Let’s face reality: It’s hard to predict homebuying trends right now. Higher interest rates are keeping many prospective homebuyers, both first-time and existing, from entering the market.
In fact, Zillow predicts rising mortgage rates will further decrease affordability on top of an already supply-constrained and high-priced housing market. In this environment, mortgage originators can’t afford to utilize antiquated practices to attract business, such as random marketing to select groups or even cold calling.
There’s a better way. Originators should employ robust data analytics to remain viable and secure more leads.
Marketing to prospective borrowers in a dynamic environment such as this can present a serious challenge for originators. Budgets are limited and marketing efforts must increasingly be tailored to the persons or demographics most likely to engage.
Consider this: Bank of America’s 2018 Fall Homebuyer Insights Report indicates 72 percent of millennials prioritize owning a home. Roughly 37 percent of millennials actually own homes, however.
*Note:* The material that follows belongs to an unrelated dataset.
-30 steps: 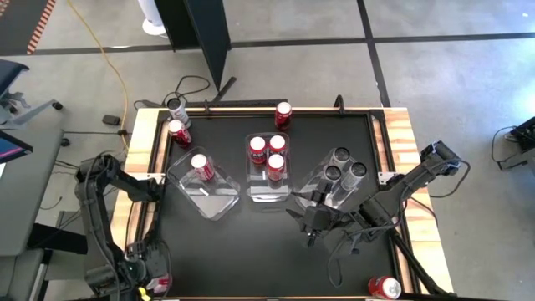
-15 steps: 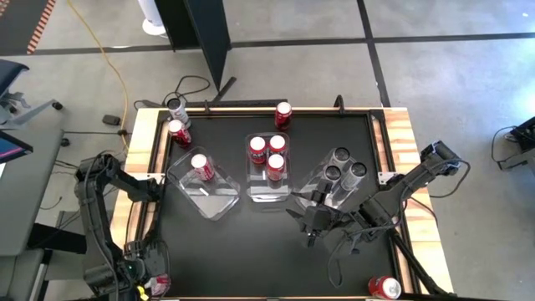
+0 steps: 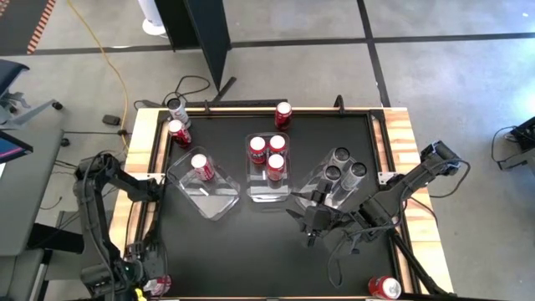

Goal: Sort soda cans
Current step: Put the bottom left red soda can into the left transparent bin

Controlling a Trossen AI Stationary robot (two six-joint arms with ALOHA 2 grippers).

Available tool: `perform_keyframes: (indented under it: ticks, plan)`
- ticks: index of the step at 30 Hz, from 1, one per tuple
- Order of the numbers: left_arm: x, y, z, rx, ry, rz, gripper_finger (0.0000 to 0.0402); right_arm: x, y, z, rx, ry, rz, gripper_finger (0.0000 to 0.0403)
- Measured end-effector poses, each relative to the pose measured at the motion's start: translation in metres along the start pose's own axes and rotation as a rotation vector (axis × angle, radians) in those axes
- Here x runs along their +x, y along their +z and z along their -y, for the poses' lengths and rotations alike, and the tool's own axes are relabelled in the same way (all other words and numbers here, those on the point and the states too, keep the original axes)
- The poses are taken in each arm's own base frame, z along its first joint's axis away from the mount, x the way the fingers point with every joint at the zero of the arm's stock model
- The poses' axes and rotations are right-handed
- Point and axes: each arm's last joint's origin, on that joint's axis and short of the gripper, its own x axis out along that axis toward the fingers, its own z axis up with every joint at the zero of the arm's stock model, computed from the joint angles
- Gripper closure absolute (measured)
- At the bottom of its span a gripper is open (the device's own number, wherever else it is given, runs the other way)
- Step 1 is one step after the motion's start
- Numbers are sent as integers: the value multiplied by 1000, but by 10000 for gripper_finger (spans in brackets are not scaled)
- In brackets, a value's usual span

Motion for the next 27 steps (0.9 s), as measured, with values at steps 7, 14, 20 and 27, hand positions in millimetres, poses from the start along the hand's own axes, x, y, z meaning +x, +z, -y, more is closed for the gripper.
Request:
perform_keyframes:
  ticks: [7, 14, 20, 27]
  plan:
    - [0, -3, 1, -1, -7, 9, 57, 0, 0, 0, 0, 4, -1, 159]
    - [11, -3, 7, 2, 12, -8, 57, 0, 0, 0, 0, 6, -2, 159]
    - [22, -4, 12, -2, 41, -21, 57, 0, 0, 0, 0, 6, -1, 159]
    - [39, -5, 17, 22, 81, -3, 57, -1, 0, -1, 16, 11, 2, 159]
Likewise, current homeowners are seeing their properties filled with more equity than ever, but Bank of America also predicts that originations of home equity lines of credit (HELOCs) will remain flat, citing rising rates and homeowner hesitancy toward this resource.
What does this mean? It means the desire to buy homes and the possibility of opening a HELOC is there for clients, but they are hesitating to act. In other words, an originator can invest a great deal of time talking to a prospective borrower about their desire to move, renovate, etc., but may ultimately fail in getting them to act due to this hesitancy.
To help avoid this trap, originators need to work smarter, not harder, meaning it’s vital to utilize aggregated data (either proprietarily sourced, or from a third-party provider) to identify the appropriate group to engage and which products they’re interested in.
Proper lead-generation modeling entails giving each lead a unique customer score. The higher the score, the more likely the lead will apply for a mortgage. By leveraging these insights, an originator better identifies a borrower with a stronger propensity to engage in the lending process.
Sounds great, but how does an originator do this? What data is used to make these determinations? For starters, originators must decide if they choose to model data to attract borrowers looking for first mortgages, second mortgages, refinances or HELOCs. Once selected, proper modeling aggregates data down to a trend-specific level.
During this process, patterns within a particular geographic area are examined and compounded with wealth and assets for further analysis. This data is then studied at the property level.
After the models are generated, leads are vetted using the unique customer score. Scores that range in the top 10, 15 or 20 percent are more likely to express interest in the modeled loan product.
If the best data is used, originators can see up to three times more mortgage applicants than they would through reaching out to a perceived group of prospects without data, or even cold calling previous borrowers who may be ready to move, refinance or renovate.
Of course, the data utilized in this process must be aggregated to omit factors in protected areas such as ancestry or lineage, age, gender, medical condition or military status. Leveraging this data may have regulatory concerns and an originator should exercise caution.
Lending is about marketing to and actively engaging with borrowers. As such, lenders and originators should strongly consider leveraging technology in smarter, more effective ways when it comes to their marketing processes.
Proper lead-generation data-analytics modeling has a capability to empower the originator’s experience in a similar manner to the technology that creates a positive borrower experience. Whether it’s for a first-time homebuyer, new homebuyer, or a homeowner looking to refinance or take out a HELOC, the appropriate modeling and continuous evaluation of the data is enough to make a substantial difference for an organization.
Overall, leveraging better data analytics helps lenders and originators better market their products and, ultimately, increase sales. Take note at the industry’s current trend toward creating a frictionless, streamlined approach for the borrower experience.
There’s so much excitement about enhancing the borrower’s lending experience through better “digital-first” technology, but the conversation is almost nonexistent when it comes to attracting these borrowers in the first place through better technology. If we don’t identify the most-qualified borrowers through greater data analysis, we lose the opportunity to ever facilitate the improved borrower experience.
The mortgage industry is in a dynamic state right now. Most agree that the housing market is flat and is failing to show any signs of improvement in the near term. Interest rates are expected to continue to rise in 2019, meaning lenders and originators need to continue to remain agile.
There are mixed conversations, however, relative to an increase in home equity lending, home pricing and more. One thing is certain: To remain viable in such a tepid environment, originators must have the foresight to understand each type of borrower and homeowner in order to engage — proactively and appropriately — and remain competitive.
To do this, originators will need to rely heavily on technology to better identify the homeowners they need to attract. Originators also need to engage the few new and first-time buyers looking at purchasing homes.
The good news is that there is a very strong appetite within the lending community for this type of technology. As originators turn to better leveraging this information to help target their key demographic, they stand a great chance of being successful in this lending environment.